Sorprese di inizio anno: l’ultimo, discusso film Clint Eastwood incassa un botto ed è testa a testa con Siani, che ha firmato l’unica commedia della stagione che fino ad ora non ha deluso al botteghino. Eastwood – Siani, un’accoppiata che comunque la si pensi sui rispettivi film non avremmo voluto leggere.

Detto questo la scorsa settimana ci siamo dimenticati di THE IMITATION GAME. Non se ne dimenticherà l’Academy. E’ il film che tutti gli appassionati di FILMONI e di FILM CON GLI ATTORONI e di FILM DA OSCAR ameranno. Per noi è una mezza palla, indeciso tra l’altro tra farsi dramma o spy story o biopic convenzionale o più semplicemente FILMONE DA OSCAR scritto maiuscolo. Certo recitato bene o quello che volete, ma convenzionale, seriorissimo, costruitissimo come tutti i film coi geni problematici da Shine in poi. E poi la matematica al cinema non funziona.

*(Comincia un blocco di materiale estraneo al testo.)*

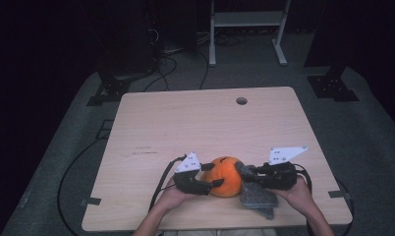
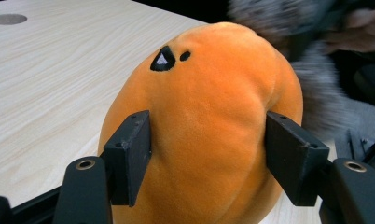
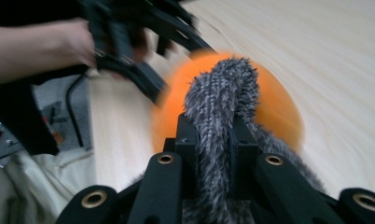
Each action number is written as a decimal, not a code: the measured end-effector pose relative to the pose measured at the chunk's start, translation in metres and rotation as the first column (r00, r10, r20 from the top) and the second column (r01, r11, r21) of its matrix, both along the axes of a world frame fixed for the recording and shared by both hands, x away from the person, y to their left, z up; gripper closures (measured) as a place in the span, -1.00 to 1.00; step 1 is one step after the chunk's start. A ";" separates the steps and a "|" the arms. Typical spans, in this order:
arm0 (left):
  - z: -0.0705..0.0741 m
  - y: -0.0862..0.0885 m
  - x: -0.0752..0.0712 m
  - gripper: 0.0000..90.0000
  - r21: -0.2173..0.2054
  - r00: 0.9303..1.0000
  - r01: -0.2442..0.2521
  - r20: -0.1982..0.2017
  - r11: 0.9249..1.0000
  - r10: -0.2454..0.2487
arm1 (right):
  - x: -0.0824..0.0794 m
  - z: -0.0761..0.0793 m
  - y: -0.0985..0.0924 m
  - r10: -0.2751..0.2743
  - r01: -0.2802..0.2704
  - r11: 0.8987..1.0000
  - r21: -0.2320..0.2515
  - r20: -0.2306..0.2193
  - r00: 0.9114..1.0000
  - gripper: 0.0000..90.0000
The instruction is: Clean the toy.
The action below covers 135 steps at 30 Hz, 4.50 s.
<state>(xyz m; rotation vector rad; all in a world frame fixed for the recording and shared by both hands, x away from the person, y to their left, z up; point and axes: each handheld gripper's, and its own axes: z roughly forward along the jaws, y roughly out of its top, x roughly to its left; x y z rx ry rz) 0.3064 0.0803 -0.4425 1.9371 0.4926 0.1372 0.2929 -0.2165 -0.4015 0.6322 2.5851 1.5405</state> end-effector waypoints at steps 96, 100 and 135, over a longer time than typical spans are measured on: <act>0.002 -0.036 -0.025 -0.39 0.182 0.979 0.036 0.189 0.983 -0.071 | -0.019 0.016 0.040 0.022 0.004 0.986 -0.166 0.153 0.988 0.69; 0.005 -0.031 -0.022 -0.30 0.157 0.983 0.000 0.182 0.988 -0.029 | -0.009 0.014 0.030 -0.045 0.069 0.985 -0.159 0.152 0.987 0.71; 0.001 -0.019 -0.004 -0.62 0.155 0.993 -0.011 0.116 0.988 -0.007 | 0.001 0.004 0.015 -0.092 0.095 0.995 -0.039 0.082 0.992 0.68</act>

E’ che anche per il resto questa settimana esce proprio robuccia e se non l’avete fatto vi merita recuperare Gone Girl piuttosto che sorbirvi THE WATER DIVINER con Russel-A-Beautiful- Mind(a proposito di oscar a filmoni convenzionali)Crowe che esordisce alla regia. Come tutti gli attori brontoloni e dal caratteraccio l’esordio è di impianto classico, ma purtroppo siamo lontani da un filmone come Le tre sepolture. Certo c’è la bonissima Olga Kurylenko ma non ci siamo accorti se si spoglia: dormivamo.

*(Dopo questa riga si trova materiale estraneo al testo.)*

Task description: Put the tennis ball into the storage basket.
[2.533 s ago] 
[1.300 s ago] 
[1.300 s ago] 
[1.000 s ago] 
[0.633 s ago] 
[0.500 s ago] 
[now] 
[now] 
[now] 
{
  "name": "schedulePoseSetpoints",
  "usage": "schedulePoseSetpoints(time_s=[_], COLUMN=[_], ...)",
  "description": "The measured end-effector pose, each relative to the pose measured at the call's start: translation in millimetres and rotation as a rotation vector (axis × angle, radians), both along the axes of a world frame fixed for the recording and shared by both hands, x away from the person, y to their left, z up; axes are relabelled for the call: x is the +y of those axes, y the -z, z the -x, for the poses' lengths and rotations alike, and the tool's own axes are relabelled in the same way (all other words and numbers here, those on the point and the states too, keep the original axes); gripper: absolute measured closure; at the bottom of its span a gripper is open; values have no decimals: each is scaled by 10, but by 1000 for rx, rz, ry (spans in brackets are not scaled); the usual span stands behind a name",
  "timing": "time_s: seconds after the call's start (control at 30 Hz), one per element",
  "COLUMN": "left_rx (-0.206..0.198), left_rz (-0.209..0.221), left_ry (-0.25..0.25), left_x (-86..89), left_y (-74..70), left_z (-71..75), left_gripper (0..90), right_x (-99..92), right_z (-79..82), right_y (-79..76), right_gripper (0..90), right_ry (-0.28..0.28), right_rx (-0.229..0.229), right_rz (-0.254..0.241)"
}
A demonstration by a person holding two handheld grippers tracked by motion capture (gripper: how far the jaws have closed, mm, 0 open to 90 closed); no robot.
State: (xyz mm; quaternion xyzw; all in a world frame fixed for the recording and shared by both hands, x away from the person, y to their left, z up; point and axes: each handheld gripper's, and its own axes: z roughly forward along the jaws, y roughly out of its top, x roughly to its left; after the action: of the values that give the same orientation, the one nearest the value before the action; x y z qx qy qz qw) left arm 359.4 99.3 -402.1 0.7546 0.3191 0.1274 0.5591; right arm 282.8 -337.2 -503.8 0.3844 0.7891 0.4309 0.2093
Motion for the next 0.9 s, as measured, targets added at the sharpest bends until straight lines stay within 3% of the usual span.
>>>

Per chi preferisce la categoria “milf” – quando manca il Cinema si finisce a ragionare di Donne, ci scusino le femministe – c’è una Jennifer Aniston scatenatissima in COME AMMAZZARE IL CAPO 2, ninfomane letteralmente “a caccia di cazzi” (lo dice nel film, eh), sequel del grande successo, massacrato pure questo dalla critica americana. Stupidissimo, ma almeno si ride – e di certo di più che con Siani e le commediacce italiane uscite recentemente – e almeno c’è del pepe e un cast stratosferico – tra gli altri Spacey e Waltz – che lo rende appetibile anche per i fan dei FILM CON GLI ATTORONI.

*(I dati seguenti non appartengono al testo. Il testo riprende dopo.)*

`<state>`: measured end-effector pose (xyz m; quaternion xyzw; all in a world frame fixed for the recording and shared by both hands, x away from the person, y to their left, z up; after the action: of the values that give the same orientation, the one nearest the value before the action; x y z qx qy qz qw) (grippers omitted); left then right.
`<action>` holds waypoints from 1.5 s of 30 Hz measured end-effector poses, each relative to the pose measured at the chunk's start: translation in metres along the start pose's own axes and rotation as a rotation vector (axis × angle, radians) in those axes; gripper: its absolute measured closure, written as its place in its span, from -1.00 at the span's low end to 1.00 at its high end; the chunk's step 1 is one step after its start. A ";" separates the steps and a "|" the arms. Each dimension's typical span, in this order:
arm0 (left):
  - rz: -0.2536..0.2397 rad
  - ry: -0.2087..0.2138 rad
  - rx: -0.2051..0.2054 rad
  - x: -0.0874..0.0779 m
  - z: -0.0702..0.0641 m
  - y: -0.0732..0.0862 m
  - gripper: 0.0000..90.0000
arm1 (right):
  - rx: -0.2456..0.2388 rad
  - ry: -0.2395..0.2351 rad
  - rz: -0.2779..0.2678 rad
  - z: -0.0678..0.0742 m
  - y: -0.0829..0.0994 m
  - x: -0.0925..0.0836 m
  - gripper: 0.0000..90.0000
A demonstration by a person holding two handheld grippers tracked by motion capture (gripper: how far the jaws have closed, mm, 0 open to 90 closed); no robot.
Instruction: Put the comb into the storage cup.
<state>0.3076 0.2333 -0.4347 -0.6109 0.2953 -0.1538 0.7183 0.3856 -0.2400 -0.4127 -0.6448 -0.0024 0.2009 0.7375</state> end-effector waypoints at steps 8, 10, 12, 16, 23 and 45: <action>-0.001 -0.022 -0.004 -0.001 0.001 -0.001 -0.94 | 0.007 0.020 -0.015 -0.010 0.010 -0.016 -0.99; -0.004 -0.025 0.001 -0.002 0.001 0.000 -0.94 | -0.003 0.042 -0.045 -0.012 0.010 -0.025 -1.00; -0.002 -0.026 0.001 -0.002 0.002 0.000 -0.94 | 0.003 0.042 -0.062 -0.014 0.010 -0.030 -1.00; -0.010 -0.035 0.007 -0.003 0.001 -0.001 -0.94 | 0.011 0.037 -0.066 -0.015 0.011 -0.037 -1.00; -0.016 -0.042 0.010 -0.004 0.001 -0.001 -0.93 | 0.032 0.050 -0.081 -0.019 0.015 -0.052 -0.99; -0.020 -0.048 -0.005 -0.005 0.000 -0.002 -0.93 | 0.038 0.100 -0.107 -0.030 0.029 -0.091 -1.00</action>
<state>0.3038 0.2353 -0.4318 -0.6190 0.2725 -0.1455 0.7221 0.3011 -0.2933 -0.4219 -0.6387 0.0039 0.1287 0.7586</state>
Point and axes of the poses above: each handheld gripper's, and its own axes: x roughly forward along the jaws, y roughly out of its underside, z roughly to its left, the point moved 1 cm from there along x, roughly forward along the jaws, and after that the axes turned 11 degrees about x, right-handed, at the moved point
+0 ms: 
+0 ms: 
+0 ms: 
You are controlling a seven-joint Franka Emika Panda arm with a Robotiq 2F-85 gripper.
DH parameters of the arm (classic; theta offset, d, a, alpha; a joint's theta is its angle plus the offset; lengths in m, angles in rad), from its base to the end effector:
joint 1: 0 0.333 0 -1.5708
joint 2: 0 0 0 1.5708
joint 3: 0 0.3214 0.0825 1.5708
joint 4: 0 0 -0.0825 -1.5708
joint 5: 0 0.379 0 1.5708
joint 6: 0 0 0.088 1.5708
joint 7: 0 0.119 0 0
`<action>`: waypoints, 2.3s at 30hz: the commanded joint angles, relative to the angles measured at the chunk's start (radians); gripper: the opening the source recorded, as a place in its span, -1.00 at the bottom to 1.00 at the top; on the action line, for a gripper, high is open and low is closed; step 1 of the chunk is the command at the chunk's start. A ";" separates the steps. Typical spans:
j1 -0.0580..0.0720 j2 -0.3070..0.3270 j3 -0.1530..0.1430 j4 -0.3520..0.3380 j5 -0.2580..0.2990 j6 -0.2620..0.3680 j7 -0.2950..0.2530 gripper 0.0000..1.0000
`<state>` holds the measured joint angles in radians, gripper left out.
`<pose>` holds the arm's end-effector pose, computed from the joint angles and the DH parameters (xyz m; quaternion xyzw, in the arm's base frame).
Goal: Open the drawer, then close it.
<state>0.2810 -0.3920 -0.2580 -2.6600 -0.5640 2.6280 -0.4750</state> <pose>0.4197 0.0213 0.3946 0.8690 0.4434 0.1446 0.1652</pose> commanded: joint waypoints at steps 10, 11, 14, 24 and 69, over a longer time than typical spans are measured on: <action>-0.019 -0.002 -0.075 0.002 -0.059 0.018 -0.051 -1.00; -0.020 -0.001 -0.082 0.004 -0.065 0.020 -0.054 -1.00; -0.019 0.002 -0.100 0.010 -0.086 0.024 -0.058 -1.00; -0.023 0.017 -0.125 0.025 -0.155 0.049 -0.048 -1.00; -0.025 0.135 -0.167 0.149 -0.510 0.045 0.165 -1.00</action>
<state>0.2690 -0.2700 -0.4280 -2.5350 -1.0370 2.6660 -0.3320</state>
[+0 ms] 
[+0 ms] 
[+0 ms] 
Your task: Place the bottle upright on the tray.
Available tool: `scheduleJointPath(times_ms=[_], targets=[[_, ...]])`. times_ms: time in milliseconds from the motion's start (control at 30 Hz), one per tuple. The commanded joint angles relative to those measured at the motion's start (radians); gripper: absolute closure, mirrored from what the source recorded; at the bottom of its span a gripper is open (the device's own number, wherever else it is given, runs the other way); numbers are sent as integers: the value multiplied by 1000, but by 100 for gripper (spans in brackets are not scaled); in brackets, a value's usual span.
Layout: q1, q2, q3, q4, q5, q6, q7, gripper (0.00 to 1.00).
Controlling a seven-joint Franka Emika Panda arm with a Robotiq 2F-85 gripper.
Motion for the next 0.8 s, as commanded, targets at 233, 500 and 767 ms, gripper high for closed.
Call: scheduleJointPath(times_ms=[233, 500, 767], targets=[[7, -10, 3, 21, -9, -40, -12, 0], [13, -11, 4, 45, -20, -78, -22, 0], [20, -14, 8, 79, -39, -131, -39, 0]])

Per i nerd appassionati di manga esce invece I CAVALIERI DELLO ZODIACO – LA LEGGENDA DEL GRANDE TEMPIO. Che culo.

Gli appassionati di horror possono tranquillamente guardarsi l’impronunciabile quanto onesto OUIJA sulle conseguenze dell’utilizzo di una di quelle tavolette sataniche per le chiamate interurbane coi morti. Certo Spiritika era meglio, ma vabbè.